Дежурный гестаповец оценивающе окинул взглядом сгорбленного годами и свалившимся на него несчастьем старого машиниста. Гестаповец прикидывал, какую «дань» можно будет вытянуть с этого просителя, он наверняка приполз ходатайствовать о снисхождении к своему чаду. Даже если его приговорили к смерти, можно будет содрать несколько марок за оформление разрешения на выдачу личных вещей казненного, урны с прахом… Этот, судя по всему, будет просить направить в Берлин ходатайство о помиловании или пересмотре дела. Много их уже побывало в этой комнате. Сотни прошений были направлены в Берлин и даже самому фюреру. Но еще ни разу оттуда не приходило снисхождение. Только отклонение. Так было, и гестаповец твердо знал — так будет и впредь. А он и ему подобные чиновники гестапо будут по-прежнему лгать отчаявшимся старикам, отцам и матерям узников, внушать им несбыточные надежды и выуживать их последние сбережения…
Вок протянул гестаповцу повестку. Тот взял и пробежал ее глазами, равнодушно посмотрел на старика и нажал кнопку селектора.
— Господин штурмбаннфюрер, отец ефрейтора Вока явился по вашему вызову.
Он молча указал Воку рукой на дверь, обитую черным дерматином.

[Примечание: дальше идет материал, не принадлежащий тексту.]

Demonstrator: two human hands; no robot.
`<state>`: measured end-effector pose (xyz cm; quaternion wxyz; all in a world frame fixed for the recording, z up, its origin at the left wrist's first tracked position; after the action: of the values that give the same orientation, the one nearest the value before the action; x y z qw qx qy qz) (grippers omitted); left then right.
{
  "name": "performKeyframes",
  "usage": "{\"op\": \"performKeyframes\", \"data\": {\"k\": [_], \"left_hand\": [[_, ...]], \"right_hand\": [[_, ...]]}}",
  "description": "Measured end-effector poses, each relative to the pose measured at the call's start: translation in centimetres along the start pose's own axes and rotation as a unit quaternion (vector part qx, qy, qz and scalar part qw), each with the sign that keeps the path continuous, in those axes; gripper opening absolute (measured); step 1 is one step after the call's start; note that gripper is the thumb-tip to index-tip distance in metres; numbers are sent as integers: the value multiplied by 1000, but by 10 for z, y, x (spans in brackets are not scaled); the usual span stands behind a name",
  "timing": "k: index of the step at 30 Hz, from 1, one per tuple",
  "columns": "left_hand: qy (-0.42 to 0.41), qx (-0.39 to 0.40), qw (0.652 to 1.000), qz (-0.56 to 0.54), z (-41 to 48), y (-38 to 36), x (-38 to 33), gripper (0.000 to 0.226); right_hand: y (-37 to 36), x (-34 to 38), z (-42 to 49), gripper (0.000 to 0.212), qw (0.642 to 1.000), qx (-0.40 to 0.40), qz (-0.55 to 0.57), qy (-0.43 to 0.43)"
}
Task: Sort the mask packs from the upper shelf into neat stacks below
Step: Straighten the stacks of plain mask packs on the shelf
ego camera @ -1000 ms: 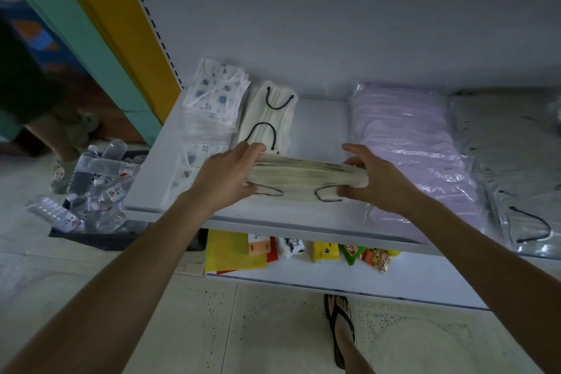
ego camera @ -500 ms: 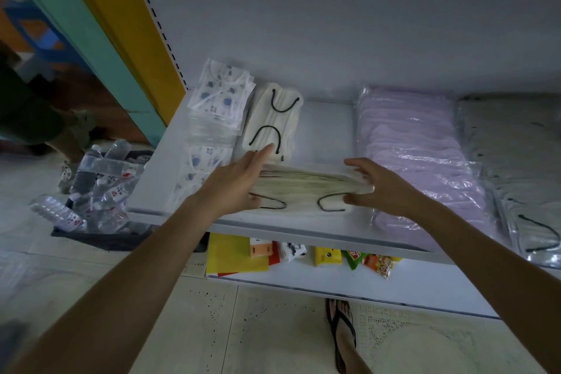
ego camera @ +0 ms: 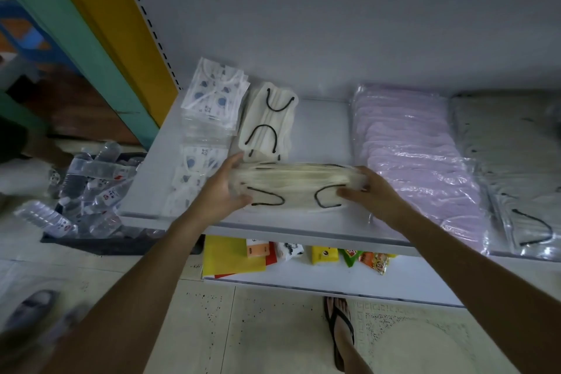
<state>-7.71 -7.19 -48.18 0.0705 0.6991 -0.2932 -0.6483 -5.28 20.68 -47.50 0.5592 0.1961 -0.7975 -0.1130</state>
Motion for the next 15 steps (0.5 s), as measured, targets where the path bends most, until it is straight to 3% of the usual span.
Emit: {"op": "performKeyframes", "data": {"k": [2,5,10,12,15], "left_hand": [[-23,-32,999,-10,3,-3,-5,71],[-50,-41,997,-38,4,-5,-6,70],[-39,48,995,-73,3,-16,2,84],[-33,39,996,-78,7,-15,7,80],[-4,-22,996,-82,8,-7,13,62]], "right_hand": [[-1,2,-2,28,998,-59,21,29],[-4,4,-6,26,991,-99,67,58],[-13,-10,-6,37,997,-62,0,47],[-10,-2,-5,55,998,-27,-24,54],[-1,22,-10,53,998,46,30,26]]}}
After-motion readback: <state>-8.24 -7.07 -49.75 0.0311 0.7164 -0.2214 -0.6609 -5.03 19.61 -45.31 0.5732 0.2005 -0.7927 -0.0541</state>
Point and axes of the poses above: each hand's wrist, its own z-axis towards the middle knuckle, its own y-axis out of the back of the hand, x = y × z, the point moved 6 cm from there along z, towards the middle knuckle, and after that the axes turned 3 degrees about x, right-handed, at the moved point
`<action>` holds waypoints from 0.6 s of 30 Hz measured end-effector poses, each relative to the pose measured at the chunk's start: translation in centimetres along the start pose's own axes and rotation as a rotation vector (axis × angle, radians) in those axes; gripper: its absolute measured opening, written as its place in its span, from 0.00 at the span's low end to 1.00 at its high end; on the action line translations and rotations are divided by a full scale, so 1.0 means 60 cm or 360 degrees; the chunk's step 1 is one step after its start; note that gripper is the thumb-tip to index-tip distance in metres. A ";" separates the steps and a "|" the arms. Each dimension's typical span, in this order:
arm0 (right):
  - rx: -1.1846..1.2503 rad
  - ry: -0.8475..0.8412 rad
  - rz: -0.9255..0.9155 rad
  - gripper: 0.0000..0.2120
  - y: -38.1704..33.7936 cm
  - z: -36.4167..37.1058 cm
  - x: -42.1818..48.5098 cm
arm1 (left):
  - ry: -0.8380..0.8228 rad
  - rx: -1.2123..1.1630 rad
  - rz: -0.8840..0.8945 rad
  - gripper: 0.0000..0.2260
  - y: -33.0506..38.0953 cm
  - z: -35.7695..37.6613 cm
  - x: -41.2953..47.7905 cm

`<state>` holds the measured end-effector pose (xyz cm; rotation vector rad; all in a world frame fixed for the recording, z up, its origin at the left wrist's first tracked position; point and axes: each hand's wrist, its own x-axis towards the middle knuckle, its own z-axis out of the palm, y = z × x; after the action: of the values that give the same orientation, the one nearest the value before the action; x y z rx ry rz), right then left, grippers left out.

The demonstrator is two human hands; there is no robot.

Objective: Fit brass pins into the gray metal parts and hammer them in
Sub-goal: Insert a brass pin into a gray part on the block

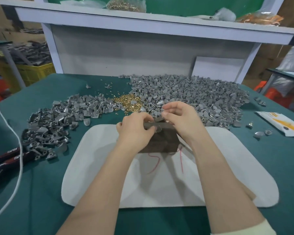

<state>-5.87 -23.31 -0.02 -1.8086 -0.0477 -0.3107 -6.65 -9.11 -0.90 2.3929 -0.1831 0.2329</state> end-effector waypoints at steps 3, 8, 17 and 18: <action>-0.0028 0.0047 -0.0105 0.09 -0.006 0.010 -0.003 | 0.0040 -0.0206 0.0020 0.03 0.005 -0.001 -0.001; -0.0116 0.0104 -0.0098 0.10 -0.007 0.024 -0.006 | 0.0199 -0.0250 0.0067 0.06 0.014 0.001 -0.003; 0.0071 0.0059 0.0030 0.10 -0.004 0.019 -0.003 | 0.0342 -0.0078 0.0102 0.05 0.013 0.007 -0.004; 0.0058 0.0031 0.0043 0.09 -0.003 0.016 -0.004 | 0.0346 -0.0079 0.0101 0.06 0.013 0.007 -0.003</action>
<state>-5.95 -22.31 -0.10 -1.7686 -0.0151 -0.3066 -6.95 -9.92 -0.74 2.2952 -0.1614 0.5096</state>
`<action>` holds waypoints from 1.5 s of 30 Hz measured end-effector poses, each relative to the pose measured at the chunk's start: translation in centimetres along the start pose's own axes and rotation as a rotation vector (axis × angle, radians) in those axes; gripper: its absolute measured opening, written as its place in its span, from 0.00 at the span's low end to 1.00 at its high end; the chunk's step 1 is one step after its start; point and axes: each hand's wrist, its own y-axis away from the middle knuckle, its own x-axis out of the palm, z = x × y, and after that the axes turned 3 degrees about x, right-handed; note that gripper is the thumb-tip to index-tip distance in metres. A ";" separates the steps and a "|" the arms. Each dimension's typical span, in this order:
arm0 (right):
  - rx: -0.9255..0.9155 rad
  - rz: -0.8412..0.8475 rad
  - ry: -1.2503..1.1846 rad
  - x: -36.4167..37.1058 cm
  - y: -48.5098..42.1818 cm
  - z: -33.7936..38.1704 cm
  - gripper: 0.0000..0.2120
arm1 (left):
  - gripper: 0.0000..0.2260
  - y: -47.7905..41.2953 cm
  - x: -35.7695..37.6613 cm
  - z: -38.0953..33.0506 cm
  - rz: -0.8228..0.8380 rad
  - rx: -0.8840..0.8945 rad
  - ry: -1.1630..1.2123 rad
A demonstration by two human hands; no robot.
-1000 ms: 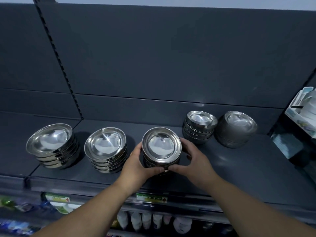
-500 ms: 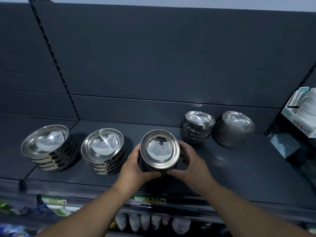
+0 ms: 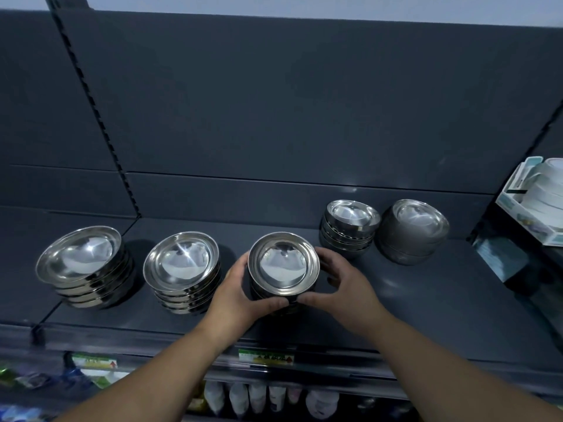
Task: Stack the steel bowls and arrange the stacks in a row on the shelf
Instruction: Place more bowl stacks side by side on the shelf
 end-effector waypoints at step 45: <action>0.161 0.119 -0.015 0.7 1.2 -3.0 0.47 | 0.47 1.3 0.3 1.9 0.074 -0.079 -0.024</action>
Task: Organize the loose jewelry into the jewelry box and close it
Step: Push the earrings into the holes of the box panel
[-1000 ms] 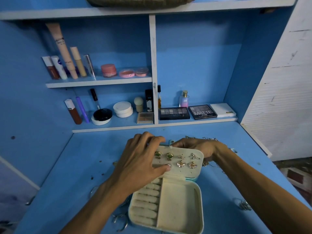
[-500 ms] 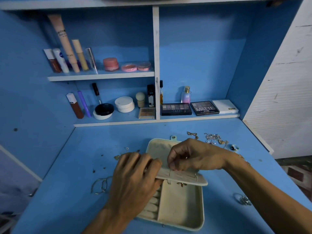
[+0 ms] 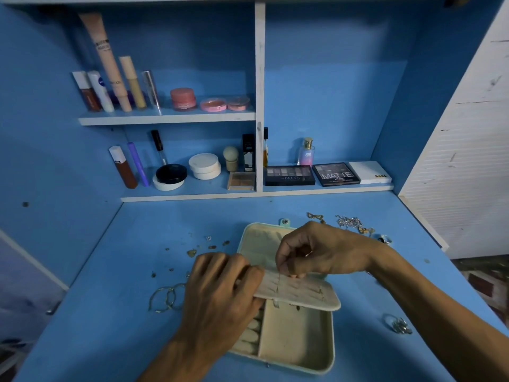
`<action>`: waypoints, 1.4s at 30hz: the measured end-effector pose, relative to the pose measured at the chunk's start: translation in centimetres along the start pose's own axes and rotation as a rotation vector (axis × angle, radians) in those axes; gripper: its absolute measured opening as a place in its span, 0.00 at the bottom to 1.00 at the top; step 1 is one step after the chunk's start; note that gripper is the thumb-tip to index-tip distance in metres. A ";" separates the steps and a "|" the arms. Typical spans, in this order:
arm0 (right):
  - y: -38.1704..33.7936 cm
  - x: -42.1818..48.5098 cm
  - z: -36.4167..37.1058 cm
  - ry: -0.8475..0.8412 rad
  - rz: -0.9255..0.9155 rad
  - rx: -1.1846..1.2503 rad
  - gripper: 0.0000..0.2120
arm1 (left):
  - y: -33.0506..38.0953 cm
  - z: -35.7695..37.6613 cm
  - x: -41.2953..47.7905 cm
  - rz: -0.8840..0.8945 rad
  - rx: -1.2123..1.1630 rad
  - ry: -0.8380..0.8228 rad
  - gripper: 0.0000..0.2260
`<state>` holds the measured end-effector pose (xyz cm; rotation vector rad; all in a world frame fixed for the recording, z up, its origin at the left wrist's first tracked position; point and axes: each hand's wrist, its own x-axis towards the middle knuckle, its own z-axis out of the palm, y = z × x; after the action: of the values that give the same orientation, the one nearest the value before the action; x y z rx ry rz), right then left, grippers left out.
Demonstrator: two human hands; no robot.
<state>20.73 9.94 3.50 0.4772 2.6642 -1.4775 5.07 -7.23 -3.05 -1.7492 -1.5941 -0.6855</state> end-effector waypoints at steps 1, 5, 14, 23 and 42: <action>-0.1 0.0 0.0 -0.001 0.002 -0.010 0.07 | 0.0 0.1 0.0 -0.001 -0.004 -0.001 0.07; -0.6 0.1 0.2 0.005 0.006 -0.090 0.08 | 0.1 0.1 0.1 -0.010 0.003 0.009 0.02; -1.7 0.0 0.3 0.014 -0.005 -0.275 0.09 | 0.3 0.1 0.4 -0.019 -0.023 0.056 0.23; -1.9 0.3 0.3 -0.009 -0.030 -0.365 0.08 | 0.0 0.7 0.0 0.014 -0.034 0.078 0.12; -1.5 -0.1 -0.7 -0.028 0.032 -0.176 0.04 | 0.0 0.7 0.0 0.013 -0.022 0.092 0.11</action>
<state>20.41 9.76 5.11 0.4794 2.7187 -1.2179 5.06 -6.71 -3.46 -1.7176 -1.5173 -0.7683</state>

На ней не было ни номера, ни таблички с фамилией.
Вок нажал на ручку и вошел в кабинет гестаповца, которого не знал по имени, лишь только догадывался, что тот может решить судьбу его сына.
Штурмбаннфюрер Вольт встал ему навстречу.
— Жизнь вашего сына в ваших руках, герр Вок. Сумейте на него повлиять, и завтра же он будет на свободе, дома, вернется к матери, обнимет свою невесту! И это не пустое обещание. Мы уже отпустили с миром фрейлейн Эльзу…
Ефрейтор Вок был арестован после того, как гестапо потеряло надежду на то, что постоянная слежка за ним даст какие-нибудь результаты. Гестаповцы арестовали его, надеясь, что он не выдержит пыток и расскажет все, что знает. Но дни проходили за днями, а Вок упорно молчал. Теперь Вольт решил испробовать последнее средство.
— При аресте вашего сына мы заметили, как он проглотил бумагу, на которой были записаны имена целого ряда лиц, замешанных в преступной антигосударственной деятельности. Ефрейтор Вок не захотел назвать имена своих сообщников, хотя мы и пытались его убедить всеми имеющимися в гестапо способами… Упрямство вашего сына напрасно. Рано или поздно мы все равно узнаем имена тех, с кем он был связан. Но фюрер мог бы простить его, если бы он согласился сотрудничать с нами. Вы отец, и, думаю, вам не безразлично, чем обернется для вашего единственного, сына пособничество врагам рейха и фюрера. Постарайтесь повлиять на него, склонить к чистосердечному и откровенному признанию. Будьте же наконец благоразумны хоть вы, пока еще не поздно…
Вок молча повернулся, с неожиданной силой рванул дверь на себя.